Prominent experts and economic analysts on Thursday expressed divergent views on the Central Bank’s decision to retain benchmark monetary and fiscal policy rates at prevailing levels would impact the economy.
The Monetary Policy Committee of the Central Bank in a unanimous resolution opted to leave the Monetary Policy Rate (MPR), which sets the lending rate for banks and businesses, unchanged at 14 per cent.
The Cash Reserve Ratio, CRR, which specifies the minimum fraction of customers’ total deposits commercial banks could hold as reserves either in cash or deposits with the CBN, was held at 22.5 per cent.
Equally, liquidity ratio, which sets the limits for banks repayment of short-term creditors out of their total cash, was left at 30 per cent, with the symmetric window kept at +200 and -500 basis points around the MPR.
Despite criticisms that the decision may be out of sync with prevailing economic reality, particularly the current economic recession, former Central Bank, CBN, governor and current Emir of Kano, Mohammed Sanusi, said there were some positives to take away.
Following the clamour for interest rates to be lowered to encourage borrowing to reflate the economy, Mr. Sanusi said he was concerned the CBN would succumb to the pressure.
He said not yielding to the pressure from the fiscal authorities “was a big positive,” as it showed the CBN was beginning to reclaim its independence.
The traditional ruler said any decision by the MPC to lower the interest rates at this time would not have yielded any benefit to the economy.
“If MPR was lowered by either 100 or 200 basis points, the decision would hardly inspire rapid increase in credit growth to reverse a downward trend in output,” Mr. Sanusi said in Lagos Wednesday.
“Such a decision would further fuel inflation and reduce the yield on fixed income when trying to attract foreign exchange.”
He said retaining the benchmark economic policy rates was part of immediate impetus the Nigeria needed to attract foreign exchange into the country’s economy and portfolio investment.
According to the former CBN governor, with the Naira currently undervalued, fixed income in the economy was suffering a high yield.
“If the CBN allows people to come into the country with their dollars and sell at whatever rate people want to buy, people would see they are going to make huge profits on fixed income or the equities market and currency appreciation, there would be huge liquidity problem in the market,” he argued.
He said so long as the CBN would not allow free inflow of dollars into the economy, to move the Naira to its fair value, the market would revolt if floating exchange policy is allowed to determine the value of the national currency.

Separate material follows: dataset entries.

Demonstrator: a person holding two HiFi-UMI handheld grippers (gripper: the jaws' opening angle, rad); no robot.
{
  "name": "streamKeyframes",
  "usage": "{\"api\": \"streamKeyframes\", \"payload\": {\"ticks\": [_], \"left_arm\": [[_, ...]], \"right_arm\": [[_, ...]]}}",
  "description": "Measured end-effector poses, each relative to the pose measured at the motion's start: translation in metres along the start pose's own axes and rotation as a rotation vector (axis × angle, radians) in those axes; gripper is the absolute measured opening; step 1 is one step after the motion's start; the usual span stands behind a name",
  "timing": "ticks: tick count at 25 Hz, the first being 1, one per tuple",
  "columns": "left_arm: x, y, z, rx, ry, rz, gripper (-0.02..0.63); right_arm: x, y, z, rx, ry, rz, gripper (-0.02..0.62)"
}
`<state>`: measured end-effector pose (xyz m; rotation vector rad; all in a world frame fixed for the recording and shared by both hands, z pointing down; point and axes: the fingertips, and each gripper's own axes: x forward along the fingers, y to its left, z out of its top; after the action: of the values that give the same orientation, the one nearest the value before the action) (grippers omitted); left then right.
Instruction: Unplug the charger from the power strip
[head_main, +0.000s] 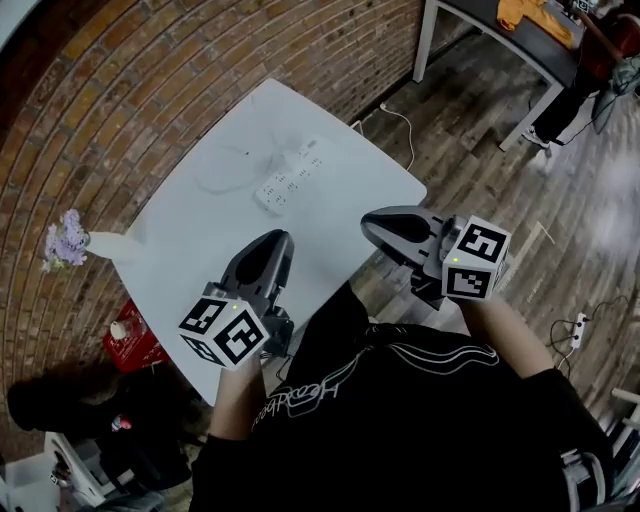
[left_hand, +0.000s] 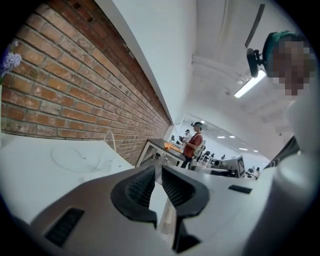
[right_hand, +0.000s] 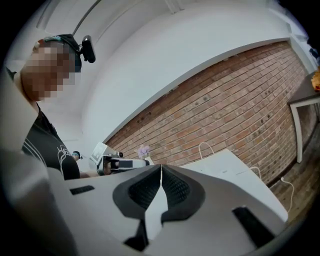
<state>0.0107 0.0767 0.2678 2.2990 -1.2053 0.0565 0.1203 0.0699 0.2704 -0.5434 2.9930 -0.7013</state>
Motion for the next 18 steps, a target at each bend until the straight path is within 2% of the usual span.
{"api": "streamKeyframes", "payload": {"ticks": [3,6,12,18], "left_arm": [[0.008,0.038,-0.002,-0.017,0.027,0.047,0.08],[0.019,0.077,-0.008,-0.047,0.061,0.087,0.105],[0.056,0.14,-0.032,-0.058,0.172,0.101,0.214],[0.084,0.194,-0.054,-0.156,0.225,0.135,0.245]], "right_arm": [[0.012,-0.013,0.0,-0.003,0.012,-0.018,-0.002],[0.025,-0.028,-0.001,0.026,0.023,-0.034,-0.002],[0.053,-0.064,-0.008,0.078,0.07,-0.064,-0.002],[0.084,-0.092,-0.029,0.104,0.129,-0.069,-0.002]]}}
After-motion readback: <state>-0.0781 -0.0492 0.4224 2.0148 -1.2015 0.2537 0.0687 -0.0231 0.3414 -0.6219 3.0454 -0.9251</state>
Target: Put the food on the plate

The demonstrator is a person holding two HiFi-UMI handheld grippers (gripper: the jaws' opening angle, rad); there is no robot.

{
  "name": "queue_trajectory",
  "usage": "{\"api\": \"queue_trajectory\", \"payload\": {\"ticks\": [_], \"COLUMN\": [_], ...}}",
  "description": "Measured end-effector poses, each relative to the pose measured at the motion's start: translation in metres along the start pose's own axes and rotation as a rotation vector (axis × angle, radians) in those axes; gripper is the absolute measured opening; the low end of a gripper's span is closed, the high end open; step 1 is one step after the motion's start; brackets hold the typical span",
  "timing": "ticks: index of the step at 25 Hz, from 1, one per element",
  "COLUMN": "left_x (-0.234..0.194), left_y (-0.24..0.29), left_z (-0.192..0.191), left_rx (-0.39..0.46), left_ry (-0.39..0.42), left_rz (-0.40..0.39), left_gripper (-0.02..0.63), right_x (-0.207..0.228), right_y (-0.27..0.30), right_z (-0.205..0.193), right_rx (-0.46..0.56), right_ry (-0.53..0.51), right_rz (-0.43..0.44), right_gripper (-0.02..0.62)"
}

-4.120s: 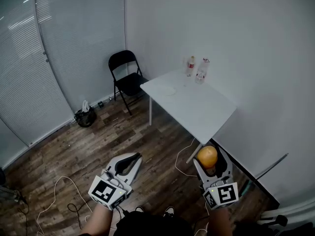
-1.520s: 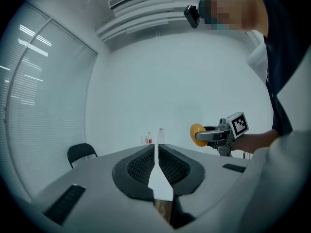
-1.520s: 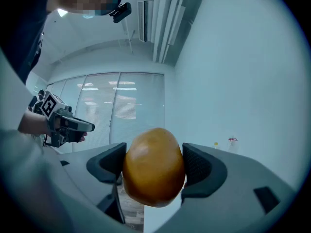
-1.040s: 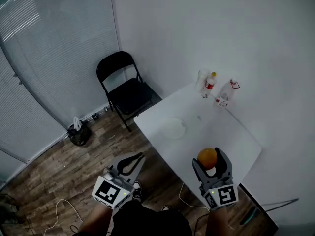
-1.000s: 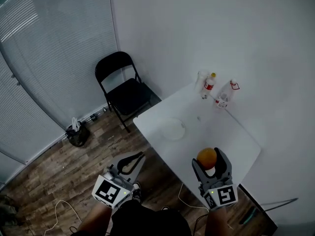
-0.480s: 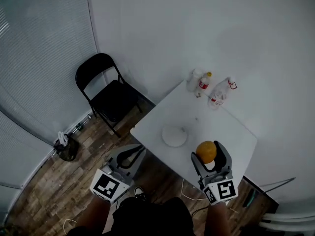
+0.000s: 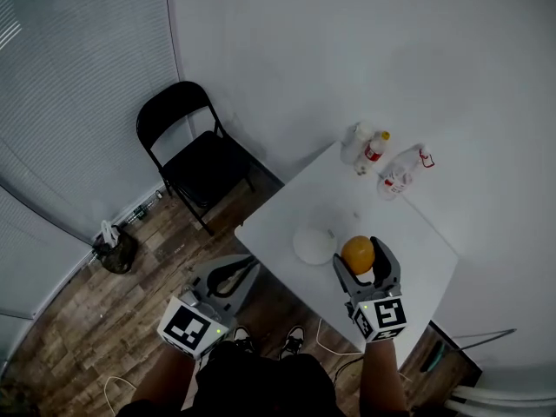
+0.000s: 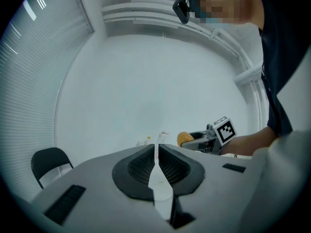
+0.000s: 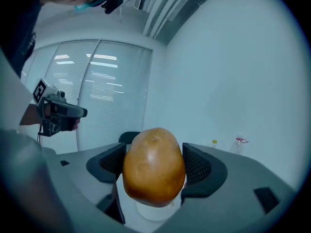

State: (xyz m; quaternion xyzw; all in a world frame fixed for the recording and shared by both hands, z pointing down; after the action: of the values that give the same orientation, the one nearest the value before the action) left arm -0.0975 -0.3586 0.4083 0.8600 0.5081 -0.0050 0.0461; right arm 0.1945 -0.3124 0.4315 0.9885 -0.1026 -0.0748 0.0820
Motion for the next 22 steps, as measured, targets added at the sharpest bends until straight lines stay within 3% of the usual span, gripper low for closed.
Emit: {"api": "queue_trajectory", "payload": {"ticks": [8,22], "left_x": [0.005,0.004], "left_y": [0.023,0.02], "left_z": [-0.014,-0.043], "left_rx": [-0.03,-0.129], "left_ry": [-0.03,-0.071], "left_rz": [0.086,0.216], "left_gripper": [0.043,0.043], "right_x": [0.033,0.033], "right_y": [0.071,0.17], "right_z": [-0.077,-0.201], "right_rx": [-0.182,-0.503], "right_ry": [0.052,-0.041], "right_rz": [0.079,0.194], "right_gripper": [0.374,0.374]}}
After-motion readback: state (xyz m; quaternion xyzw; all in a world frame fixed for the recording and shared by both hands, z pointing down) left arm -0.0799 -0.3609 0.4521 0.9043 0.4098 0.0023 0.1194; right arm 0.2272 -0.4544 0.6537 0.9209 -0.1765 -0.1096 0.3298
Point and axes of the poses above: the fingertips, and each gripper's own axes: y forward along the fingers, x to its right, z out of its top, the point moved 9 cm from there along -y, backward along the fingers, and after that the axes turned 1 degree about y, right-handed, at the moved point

“If you don’t have dollars in your financial system, your currency is weak. So, you must find a way to attract dollars?’ he said.
Dismissing insinuations portfolio investors were the final solution to the current economic crisis, Mr. Sanusi said anyone who thinks long term investors were the answer got it wrong.
According to the former CBN governor, MPC’s decision to keep high interest rate would keep yields high to attract dollars, stabilize the national currency, and improve liquidity in the economy.
With greater inflow of dollars, he said, more manufacturers would have enough to import raw materials for better productive activities, to reverse all government policy missteps in the last 15 to 18 months.
Ahead of the MPC meeting, finance minister, Kemi Adeosun, apparently voicing concerns of manufacturers, urged the CBN to lower interest rates from current 14 per cent to support government stimulus plan to borrow cheap funds locally, to bailout the economy.
Regardless, the CBN governor, Godwin Emefiele, said keeping the economic policy rates at prevailing levels help tighten liquidity in monetary policy to limit the balance of risks against one of its key functions to stabilize price.
He said similar decisions to lower the rates in the past hardly impacted real sector development, as credits received by manufacturers at lower rates were diverted.
Chief Executive, Global Analytics Consulting, an Abuja-based economic analytics consulting firm, Tope Fasua, agreed with Mr. Emefiele, saying manufacturers asking for FOREX were traders.
Mr. Fasua said they were in the habit of diverting FOREX allocations meant for importation of raw materials to other businesses and denying the people the benefits of their services.
For Odilim Enwegbara, a development economist and analyst, the CBN was wrong not to have reduced the lending rate, particularly at this period of economic recession.
He said banks were always comfortable with high interest rates, whereas investors require low interest facilities during recession to get raw materials to sustain productivity.
“Keeping lending rate high would negatively impact the economy at this time. But, CBN and the banks always believe foreign investors would be attracted by a regime of higher interest rate to invest in the country. This is not true. Clearly, they are not working in the interest of bringing the economy out of recession,” he said.
The impact of leaving the policy rates unchanged, he pointed out, would suggest nothing has changed.
However, he said moving to 13 per cent could have suggested the CBN wanted to encourage local investors.
“With high interest rates, banks would not be lending. They are only buying government bonds and treasury bills. They need high interest to have returns on investment.
“CRR on public deposits should be moving towards 100 per cent, while CRR on private deposits should be moving towards zero if the CBN was working in the interest of the people and the economy. The two have since been in favour of the banks,” he said.